三日之後,長安城六百裡加急來了最新的命令。
長孫安業被押解回長安,李震暫時升任洛州刺史,總領洛陽一切事務。
“哈哈哈~,房兄,在下多謝了!”
開心的李震進入到客棧,卻發現這客棧之中的氣氛有些“詭異”。
房俊無奈,房陵噘嘴,紅拂女翹著二郎腿修著指甲。
“那,那個,要不我一會再來吧!”
房俊一把抓住了李震的胳膊,另外幾個人都被兩女給嚇跑了,李震要是再走,自己就要繼續頭疼了。
這倆姑奶奶,房俊一個也得罪不起啊!
你想問生氣的原因?
嗬~,一個發浪的公主正準備拿下自己“獵物”的時候,被另一個女人直接扔了出去,這個理由夠生氣了嗎?
關鍵這個男人兩邊都沒哄明白,場麵不就尷尬了下來?
“李兄,你不是要找我喝酒嗎?我看就現在吧!”
一邊說,房俊一邊瘋狂的眼神示意。
“啊?我什麼時候???啊!哦!對!我,我們現在就走?”
“走走走走~”
還沒反應過來的李震,就這麼被房俊一把給拉走了。
“呼~”
“李兄來的可太及時了!”
李震是少有的認識紅拂女和房陵公主的人,他一臉猥瑣的用肩膀撞了撞身旁的房俊。
“我說,你是怎麼搞定咱大唐這位風流大公主的?據我所知,人家隻是名聲不好,可沒像外界傳言的那般不堪啊?”
臥槽~
“你怎麼知道?”
“嗨~,這是幾個人不知道?
陛下為了防太上皇,幾乎把他身邊的能人都想辦法分散了,
這位殿下當初可是勵誌成為平陽昭公主的存在,陛下能當初的賜婚,老一輩誰不感到惋惜。

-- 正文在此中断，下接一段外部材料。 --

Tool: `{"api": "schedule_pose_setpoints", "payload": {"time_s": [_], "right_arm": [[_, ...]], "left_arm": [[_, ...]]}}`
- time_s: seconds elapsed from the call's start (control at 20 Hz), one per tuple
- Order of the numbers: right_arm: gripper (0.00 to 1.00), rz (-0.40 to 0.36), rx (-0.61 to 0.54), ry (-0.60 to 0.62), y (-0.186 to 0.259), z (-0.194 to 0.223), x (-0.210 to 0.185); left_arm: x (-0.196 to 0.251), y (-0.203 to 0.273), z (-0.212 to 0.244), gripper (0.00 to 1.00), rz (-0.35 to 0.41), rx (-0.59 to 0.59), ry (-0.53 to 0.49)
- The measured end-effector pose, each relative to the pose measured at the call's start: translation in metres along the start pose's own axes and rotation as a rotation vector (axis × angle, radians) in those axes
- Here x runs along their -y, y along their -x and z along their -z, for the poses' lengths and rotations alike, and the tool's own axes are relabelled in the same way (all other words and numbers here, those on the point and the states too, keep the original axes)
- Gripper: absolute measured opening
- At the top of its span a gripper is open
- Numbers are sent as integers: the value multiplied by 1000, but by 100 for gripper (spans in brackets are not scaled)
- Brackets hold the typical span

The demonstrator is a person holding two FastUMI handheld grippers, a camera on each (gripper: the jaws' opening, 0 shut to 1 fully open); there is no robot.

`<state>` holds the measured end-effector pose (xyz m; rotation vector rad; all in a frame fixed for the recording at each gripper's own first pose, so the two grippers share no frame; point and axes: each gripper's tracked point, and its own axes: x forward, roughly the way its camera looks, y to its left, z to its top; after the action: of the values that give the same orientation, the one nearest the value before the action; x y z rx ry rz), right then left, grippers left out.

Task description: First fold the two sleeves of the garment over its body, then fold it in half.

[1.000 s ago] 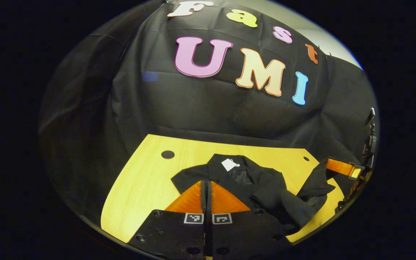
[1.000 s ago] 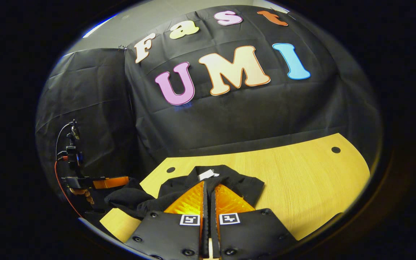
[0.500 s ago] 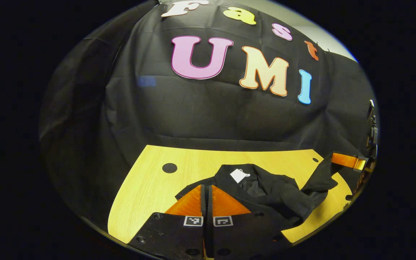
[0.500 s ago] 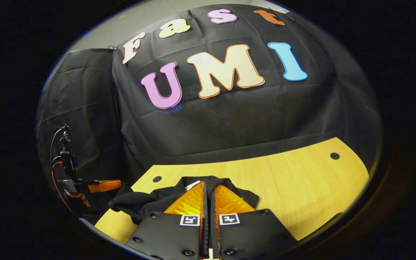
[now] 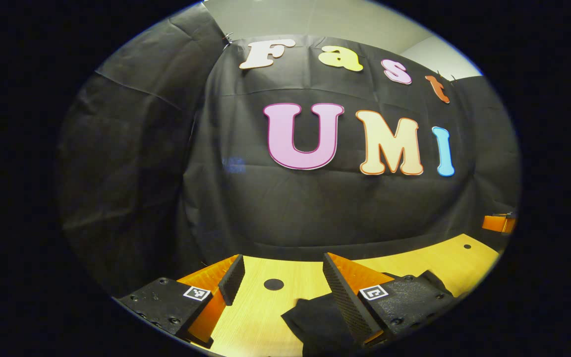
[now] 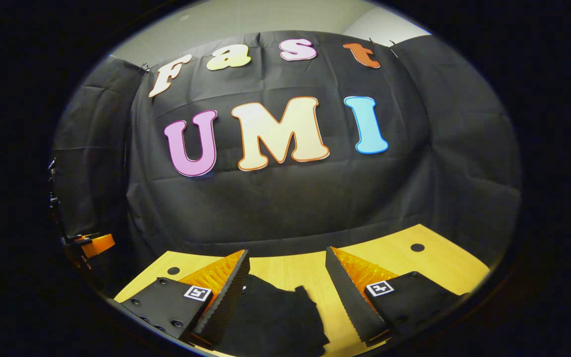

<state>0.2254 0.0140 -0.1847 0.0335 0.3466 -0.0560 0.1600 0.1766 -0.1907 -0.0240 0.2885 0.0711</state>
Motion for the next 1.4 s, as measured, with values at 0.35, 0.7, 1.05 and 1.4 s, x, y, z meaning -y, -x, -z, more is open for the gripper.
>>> {"api": "schedule_pose_setpoints", "payload": {"time_s": [0.35, 0.7, 1.05, 1.4], "right_arm": [[98, -25, 98, 66, 65, -20, 2], [94, -97, 196, 71, 165, -27, 10], [97, -145, 236, 43, 253, -19, 26], [94, -152, 261, 30, 298, -20, 42]], "left_arm": [[23, 53, -36, 93, 10, 66, 8], [58, 148, -72, 93, -3, 155, -14], [87, 230, -79, 92, 2, 159, 2], [109, 264, -104, 92, 32, 213, 2]]}}
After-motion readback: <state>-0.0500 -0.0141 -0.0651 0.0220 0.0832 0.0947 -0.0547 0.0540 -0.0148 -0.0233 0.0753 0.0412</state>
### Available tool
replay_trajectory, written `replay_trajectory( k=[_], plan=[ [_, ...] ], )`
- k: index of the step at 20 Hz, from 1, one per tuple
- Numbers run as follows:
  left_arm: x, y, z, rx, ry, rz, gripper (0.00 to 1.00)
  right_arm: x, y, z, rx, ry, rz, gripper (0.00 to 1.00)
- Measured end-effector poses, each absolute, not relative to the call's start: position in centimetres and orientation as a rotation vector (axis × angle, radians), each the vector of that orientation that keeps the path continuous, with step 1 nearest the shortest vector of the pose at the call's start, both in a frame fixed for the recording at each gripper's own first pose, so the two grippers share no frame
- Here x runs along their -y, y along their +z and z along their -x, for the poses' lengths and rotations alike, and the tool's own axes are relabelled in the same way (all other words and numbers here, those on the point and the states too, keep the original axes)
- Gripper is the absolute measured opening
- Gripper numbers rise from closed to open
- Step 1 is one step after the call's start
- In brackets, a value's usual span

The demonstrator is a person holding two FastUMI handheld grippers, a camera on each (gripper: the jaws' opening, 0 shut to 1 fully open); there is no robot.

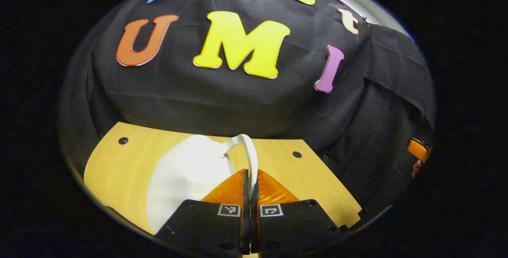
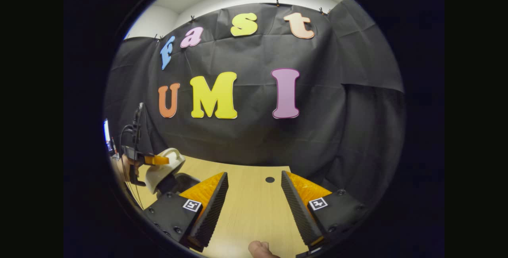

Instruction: First open the suitcase, pack the skin care products into it, and then close the suitcase.

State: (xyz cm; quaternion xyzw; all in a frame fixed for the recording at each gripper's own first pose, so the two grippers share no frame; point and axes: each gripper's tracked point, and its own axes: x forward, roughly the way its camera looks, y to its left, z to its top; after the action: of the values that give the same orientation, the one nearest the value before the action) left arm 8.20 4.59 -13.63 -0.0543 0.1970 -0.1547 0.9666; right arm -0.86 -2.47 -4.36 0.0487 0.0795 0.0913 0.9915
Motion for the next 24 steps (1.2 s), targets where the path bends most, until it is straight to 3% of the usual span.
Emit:
replay_trajectory(
  k=[10,14,24],
  plan=[
    [3.6,-22.5,-7.0,-0.603,-0.35,-0.357,0.04,5.0,-8.5,1.0,-0.247,0.13,-0.162,0.8],
    [3.6,-25.7,-7.6,-0.667,-0.319,-0.422,0.05,6.0,-9.9,1.0,-0.278,0.106,-0.192,0.79],
    [4.7,-30.0,-6.4,-0.662,-0.309,-0.958,0.09,7.2,-12.6,1.0,-0.34,0.057,-0.229,0.8]
  ],
)
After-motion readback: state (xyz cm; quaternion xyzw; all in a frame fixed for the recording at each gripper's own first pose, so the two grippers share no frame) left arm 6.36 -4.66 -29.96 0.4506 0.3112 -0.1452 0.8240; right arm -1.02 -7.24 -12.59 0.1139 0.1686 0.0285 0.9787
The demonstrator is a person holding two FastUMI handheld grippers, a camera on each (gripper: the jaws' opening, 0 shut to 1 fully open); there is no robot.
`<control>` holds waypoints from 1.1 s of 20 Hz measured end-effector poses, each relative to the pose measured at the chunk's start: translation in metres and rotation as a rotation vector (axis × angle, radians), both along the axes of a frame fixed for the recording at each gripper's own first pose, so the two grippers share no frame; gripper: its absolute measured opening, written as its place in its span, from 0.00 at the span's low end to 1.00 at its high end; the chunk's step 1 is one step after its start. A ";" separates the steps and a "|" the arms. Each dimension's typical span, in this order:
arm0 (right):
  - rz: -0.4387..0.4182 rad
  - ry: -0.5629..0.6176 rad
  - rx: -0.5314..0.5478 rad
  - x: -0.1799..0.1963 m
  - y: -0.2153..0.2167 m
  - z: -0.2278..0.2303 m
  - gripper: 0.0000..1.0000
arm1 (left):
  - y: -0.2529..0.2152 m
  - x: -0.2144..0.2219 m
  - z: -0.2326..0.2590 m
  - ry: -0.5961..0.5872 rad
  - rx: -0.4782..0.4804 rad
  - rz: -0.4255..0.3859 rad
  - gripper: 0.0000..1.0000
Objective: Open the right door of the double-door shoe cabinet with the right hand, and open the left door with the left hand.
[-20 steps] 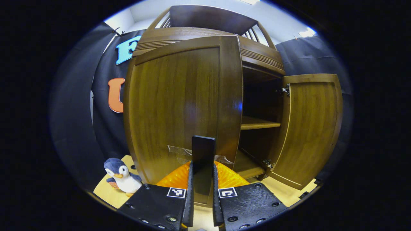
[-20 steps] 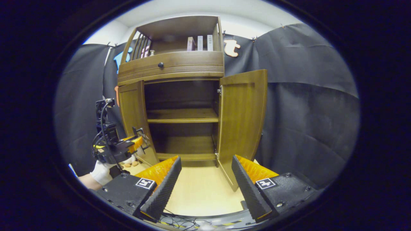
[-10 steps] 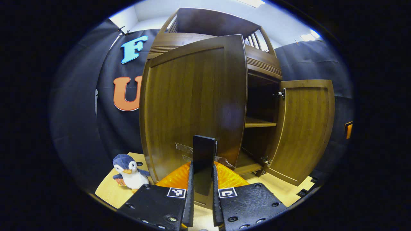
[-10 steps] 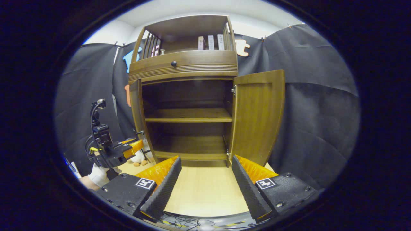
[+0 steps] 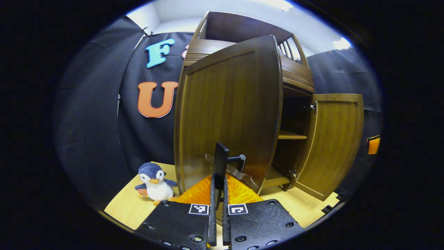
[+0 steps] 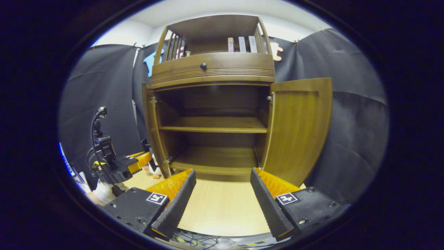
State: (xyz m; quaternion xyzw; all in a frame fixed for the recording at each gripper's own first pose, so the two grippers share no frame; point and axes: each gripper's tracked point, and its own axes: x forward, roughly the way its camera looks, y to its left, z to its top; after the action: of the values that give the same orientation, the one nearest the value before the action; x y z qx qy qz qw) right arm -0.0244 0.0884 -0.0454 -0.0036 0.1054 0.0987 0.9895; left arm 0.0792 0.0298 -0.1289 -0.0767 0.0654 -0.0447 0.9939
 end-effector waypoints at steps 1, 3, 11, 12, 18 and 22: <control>0.012 0.000 -0.003 0.001 0.005 0.000 1.00 | 0.005 -0.003 -0.001 0.002 0.001 0.005 0.06; 0.032 0.001 -0.005 0.003 0.014 0.000 1.00 | 0.017 -0.008 -0.002 0.002 -0.011 0.022 0.06; 0.089 0.026 0.001 0.004 0.038 -0.008 0.99 | 0.075 -0.024 -0.006 -0.010 0.028 0.099 0.01; 0.094 0.024 0.007 0.002 0.041 -0.008 0.99 | 0.081 -0.026 -0.007 -0.009 0.024 0.098 0.01; 0.108 0.030 0.007 0.001 0.049 -0.009 0.99 | 0.118 -0.030 -0.010 -0.018 0.037 0.101 0.01; 0.115 0.040 0.008 0.001 0.051 -0.011 0.99 | 0.137 -0.030 -0.013 -0.016 0.027 0.074 0.01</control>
State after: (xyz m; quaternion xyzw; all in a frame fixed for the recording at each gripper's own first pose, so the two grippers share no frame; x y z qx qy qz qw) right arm -0.0234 0.1399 -0.0567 -0.0039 0.1243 0.1557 0.9799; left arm 0.0495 0.1669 -0.1418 -0.0652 0.0551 -0.0077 0.9963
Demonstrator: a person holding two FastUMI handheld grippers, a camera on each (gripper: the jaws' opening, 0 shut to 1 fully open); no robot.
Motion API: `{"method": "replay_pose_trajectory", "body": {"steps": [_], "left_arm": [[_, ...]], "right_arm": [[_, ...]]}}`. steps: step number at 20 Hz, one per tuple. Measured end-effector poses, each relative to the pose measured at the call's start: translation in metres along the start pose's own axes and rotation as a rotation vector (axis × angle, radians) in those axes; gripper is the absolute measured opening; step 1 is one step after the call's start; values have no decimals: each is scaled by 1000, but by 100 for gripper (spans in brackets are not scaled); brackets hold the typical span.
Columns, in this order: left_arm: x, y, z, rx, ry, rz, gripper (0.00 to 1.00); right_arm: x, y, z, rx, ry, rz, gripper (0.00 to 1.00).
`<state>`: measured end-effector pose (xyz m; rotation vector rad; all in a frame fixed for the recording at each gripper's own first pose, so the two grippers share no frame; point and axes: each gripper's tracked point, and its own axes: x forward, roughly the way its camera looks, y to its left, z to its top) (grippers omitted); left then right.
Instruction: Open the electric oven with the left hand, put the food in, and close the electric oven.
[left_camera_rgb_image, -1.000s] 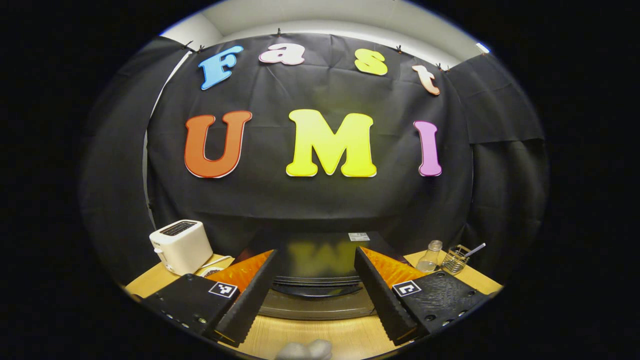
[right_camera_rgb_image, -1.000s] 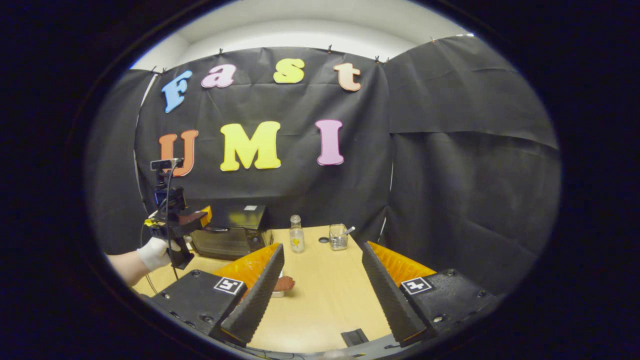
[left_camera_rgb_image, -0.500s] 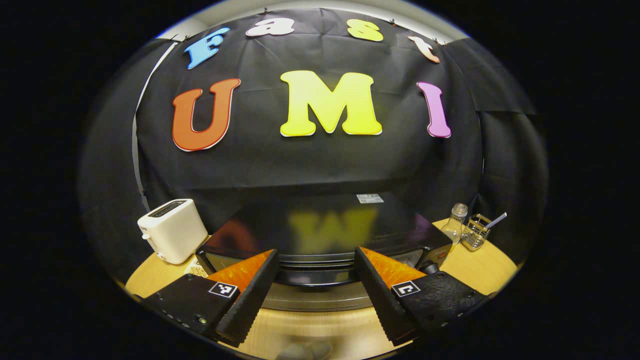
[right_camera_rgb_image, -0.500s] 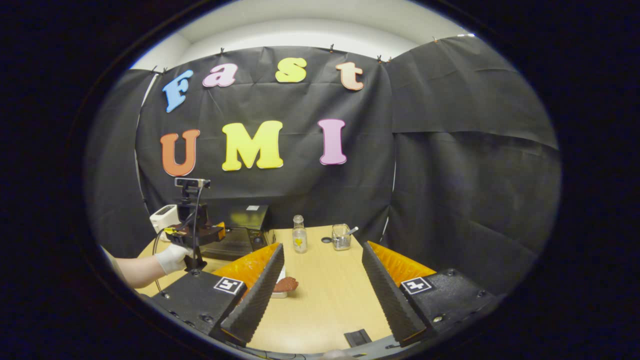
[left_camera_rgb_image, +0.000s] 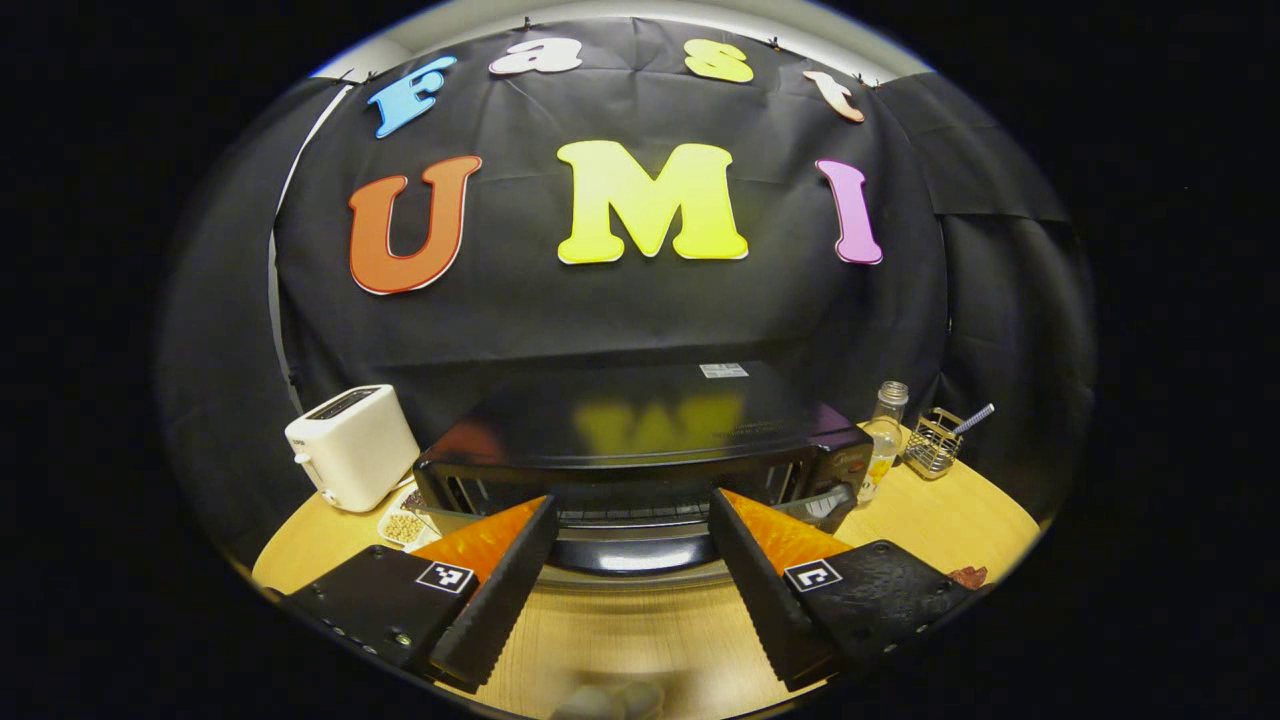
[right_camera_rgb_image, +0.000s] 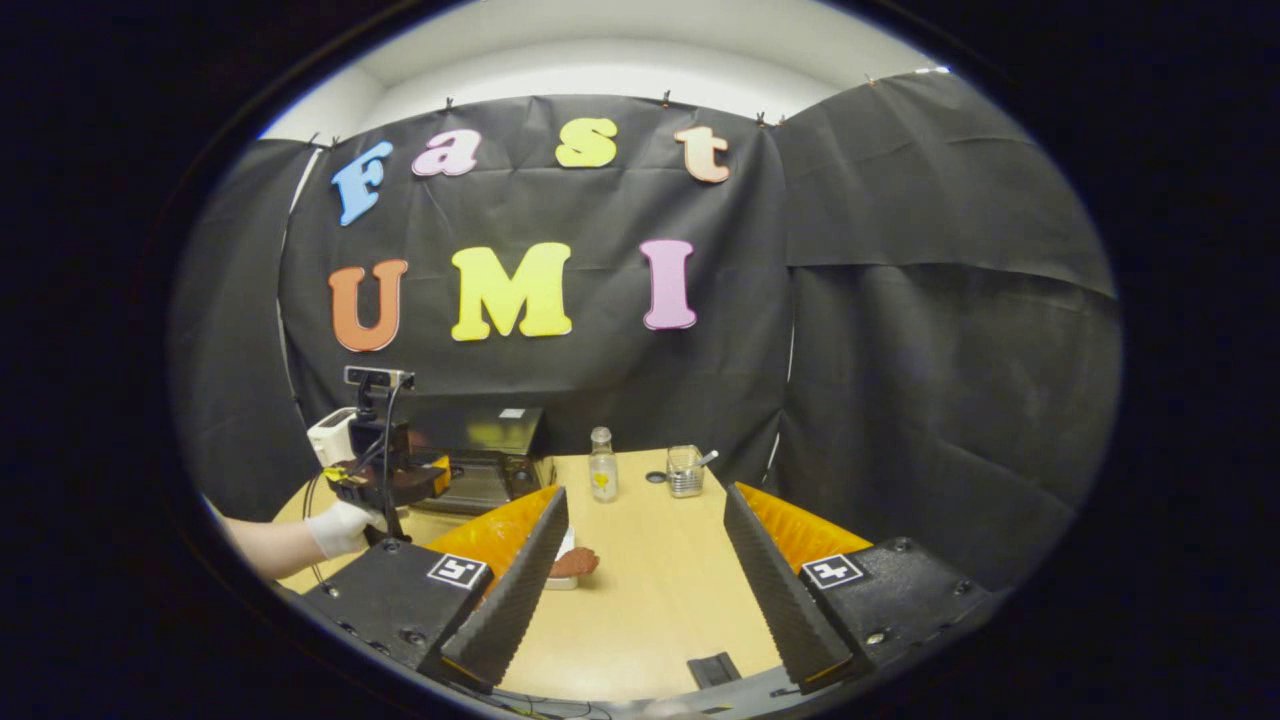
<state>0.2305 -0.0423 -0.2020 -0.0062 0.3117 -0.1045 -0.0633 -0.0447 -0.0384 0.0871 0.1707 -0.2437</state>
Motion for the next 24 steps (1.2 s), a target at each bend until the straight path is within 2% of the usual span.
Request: {"method": "replay_pose_trajectory", "body": {"steps": [1, 2, 13, 20, 24], "left_arm": [[-7, -1, -5, 0, 4, -1, 97], [-13, -1, -12, -2, 13, -1, 97], [-60, -9, -102, -10, 138, -2, 97], [-62, -13, -171, -32, 277, -4, 97], [-59, -15, -175, -6, 260, -7, 97]], "right_arm": [[-3, 1, -3, -2, 4, 3, 96], [-5, 1, -5, -4, 5, 7, 99], [-24, -8, -31, -12, 69, -3, 99], [-29, -10, -36, -58, 98, -7, 99], [-27, -14, -42, -65, 118, -14, 100]]}}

”
好家夥,無良野史害死人啊!
眼見旁邊的李震那羨慕的目光,房俊直了直身軀,“這叫花香蝶自來,你就學去吧!”
額!這表情,太欠揍了!
李震很想把房俊給送回去,這家夥太臭屁了,受不鳥了。
“房兄,要不你回去?我衙門還有事要處理那!”
“哈~,李兄彆啊!這你可太不夠意思了!走,我請你喝酒!”
房俊一把摟住李震的肩膀,防止他逃走,生拉硬拽的給他帶到了另外一間酒樓。
房俊離開之後,兩女對視了一眼,火光在半空中閃爍,仿佛下一刻就要爆炸了。
“張姐姐,你這是病,戀弟病,你要在不治,小心李將軍捶你!”
“嗬~,那你的心算是抄多了,我家老李不在乎!”
嗯???
房陵公主滿頭黑線,很顯然,紅拂女壓根沒聽懂房陵公主的話是什麼意思。
這讓她哭笑不得了起來。
心裡給李靖將軍捏了一把汗,就這狀態,除非哪天真出事了,她才能知道房陵說的是啥吧?
房陵公主的擔心並非多餘,但她也小瞧了房俊了。
隻要不發生類似高陽公主給房俊亂下藥的情況,她擔心的事情是不會發生的。
畢竟房俊不能對不起自己的師父,況且紅拂女也不會做出對不起李靖的事情。
兩人之所以如此鎮定,就是因為有李靖在,隻可惜兩人都忽略了一件事,要是李靖......?
在這個和房俊了解的曆史有很大差彆的唐朝,很多事情已經改變了該有的走向了。